Exercise: What is the result of z = 10*[0]?

Exercise: Check whether list(np.array([1, 2, 3])*2) and [1, 2, 3]*2 are equivalent. Can you say so without evaluating those expressions?

Exercise: Given f = [1, 2, 3, 4], what does f[::-1] produce? What are the implied start and stop values?

Exercise: Consider the list of lists M = [[1, 2], [3, 4]]. How would one access the element [3, 4]?

Solution: Recognize that [1, 2] is the first element of M and can, therefore, be accessed as M[0]. If that looks confusing, suppose that you first set row1 = [1, 2] and row2 = [3, 4]. Then M = [row1, row2]. We get row1 from M[0].

Exercise: Consider the list of lists M = [[1, 2], [3, 4]]. How would one access the element 4?

Solution: Recognize that 4 is the second element in [3, 4] and that [3, 4] is the second element of M. We get [3, 4] via M[1]. To get 4, we then can use M[1][1]. We cannot use M[1, 1], which is a special indexing allowed by 2-D NumPy arrays.

Exercise: Consider the list of lists M = [[1, 2], [3, 4]]. Is it possible to obtain the element [2, 4] by slicing?

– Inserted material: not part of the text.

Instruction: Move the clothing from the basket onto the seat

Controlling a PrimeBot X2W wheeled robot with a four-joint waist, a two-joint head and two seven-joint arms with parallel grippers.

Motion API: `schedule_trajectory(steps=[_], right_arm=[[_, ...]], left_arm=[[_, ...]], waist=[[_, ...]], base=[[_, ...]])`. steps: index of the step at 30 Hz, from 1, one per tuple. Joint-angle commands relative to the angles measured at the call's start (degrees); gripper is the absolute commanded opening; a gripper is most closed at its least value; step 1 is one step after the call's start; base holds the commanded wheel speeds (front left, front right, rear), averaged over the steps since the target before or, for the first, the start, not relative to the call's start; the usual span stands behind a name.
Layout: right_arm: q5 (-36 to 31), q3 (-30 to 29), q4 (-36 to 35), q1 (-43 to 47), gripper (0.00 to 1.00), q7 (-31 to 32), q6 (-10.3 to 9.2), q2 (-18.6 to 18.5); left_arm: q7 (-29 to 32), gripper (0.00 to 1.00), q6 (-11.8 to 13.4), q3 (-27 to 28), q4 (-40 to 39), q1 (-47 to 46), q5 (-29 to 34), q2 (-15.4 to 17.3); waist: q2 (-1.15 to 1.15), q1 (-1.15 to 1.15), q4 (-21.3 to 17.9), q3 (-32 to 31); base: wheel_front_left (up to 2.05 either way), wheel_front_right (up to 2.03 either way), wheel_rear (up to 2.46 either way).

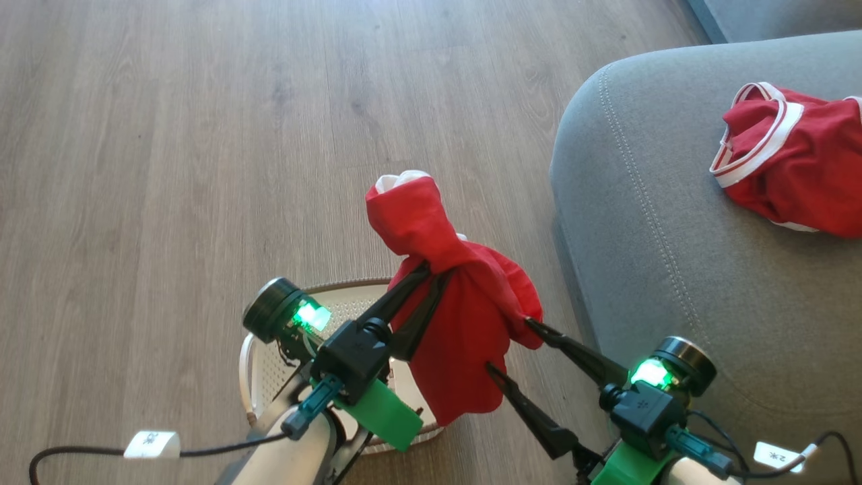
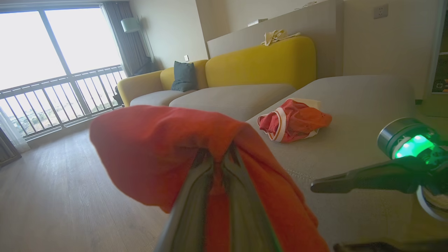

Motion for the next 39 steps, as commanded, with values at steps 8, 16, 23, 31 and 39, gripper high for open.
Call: schedule_trajectory(steps=[8,16,23,31,39], right_arm=[[-2.4,-1.2,-1.2,-1.0,1.0,-0.1,-0.01,0.9],[-2.7,1.1,0.5,-3.3,1.0,-0.1,-0.01,1.3],[-4.3,2.2,3.4,-5.9,1.0,-0.1,-0.01,2.2],[-5.7,1.9,5.8,-7.3,1.0,-0.1,-0.01,4.5],[-5.9,0.8,9.0,-7.4,0.0,-0.1,-0.01,6.5]], left_arm=[[-0.3,0.0,0.1,1.0,-1.6,-1.4,-0.2,0.6],[-0.3,0.0,-0.7,-3.0,-1.6,-2.1,0.2,1.2],[-0.3,0.0,-1.0,-5.5,-1.5,-2.9,0.3,1.4],[-0.3,0.0,-1.1,-7.8,-1.7,-3.3,0.2,1.4],[-0.3,0.0,-1.1,-9.6,-2.3,-3.1,0.1,1.3]], waist=[[0.0,0.0,0.6,0.2],[0.0,0.0,1.1,0.6],[0.0,0.0,1.4,1.1],[0.0,0.0,2.1,1.5],[0.0,0.0,3.0,1.1]], base=[[0.0,0.0,0.0],[0.0,0.0,0.0],[0.0,0.0,0.0],[0.0,0.0,0.0],[0.0,0.0,0.0]])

Exercise: Given f = [1, 2, 3, 4], how can slicing be used to produce the list [4, 3, 2, 1]?

Mutability

A container type is mutable if the values of individual elements can be changed. The list type is mutable, as is NumPy’s ndarray, because we can access an element and change the value of an element. For example, given the list

In [17]:
g = [1, 2, 3, 4]

that first value 1 can be changed to 99 via

In [18]:
g[0] = 99

Of course, we are able to do exactly the same sort of operation to ndarray variable elements. However, we are not able to change the elements of variables whose type is immutable. One such type is str. Given

In [19]:
s = 'hello'

we cannot get jello via

In [20]:
s[0] = 'j'
---------------------------------------------------------------------------
TypeError                                 Traceback (most recent call last)
<ipython-input-20-a225757de94d> in <module>()
----> 1 s[0] = 'j'

TypeError: 'str' object does not support item assignment

The fact that list and other types are mutable can lead to some behavior that may be surprising a new programmer. For example, consider the following:

In [21]:
list1 = [1, 2]
list2 = list1            # a copy of list1, right?
print('list1 = ', list1)
print('list2 = ', list2) # so far, so good
list2[0] = 99            # change list2
print('list1 = ', list1) # why is list1 changed?
list1 =  [1, 2]
list2 =  [1, 2]
list1 =  [99, 2]

Here, we might have expected list1 to remain as [1, 2] while list2 became [99, 2]. However, the assignment h = i does not assign a copy of the values already assigned to list1. Rather, list2 is assigned to the same values. When those values change (by modifying either list1 or list2), they do so for both names (list1 and list2).

Warning: Given a list variables a, the operation b = a does not make a copy of a‘s elements. Rather, b and a are two names for the same data. Changing one necessarily changes the other.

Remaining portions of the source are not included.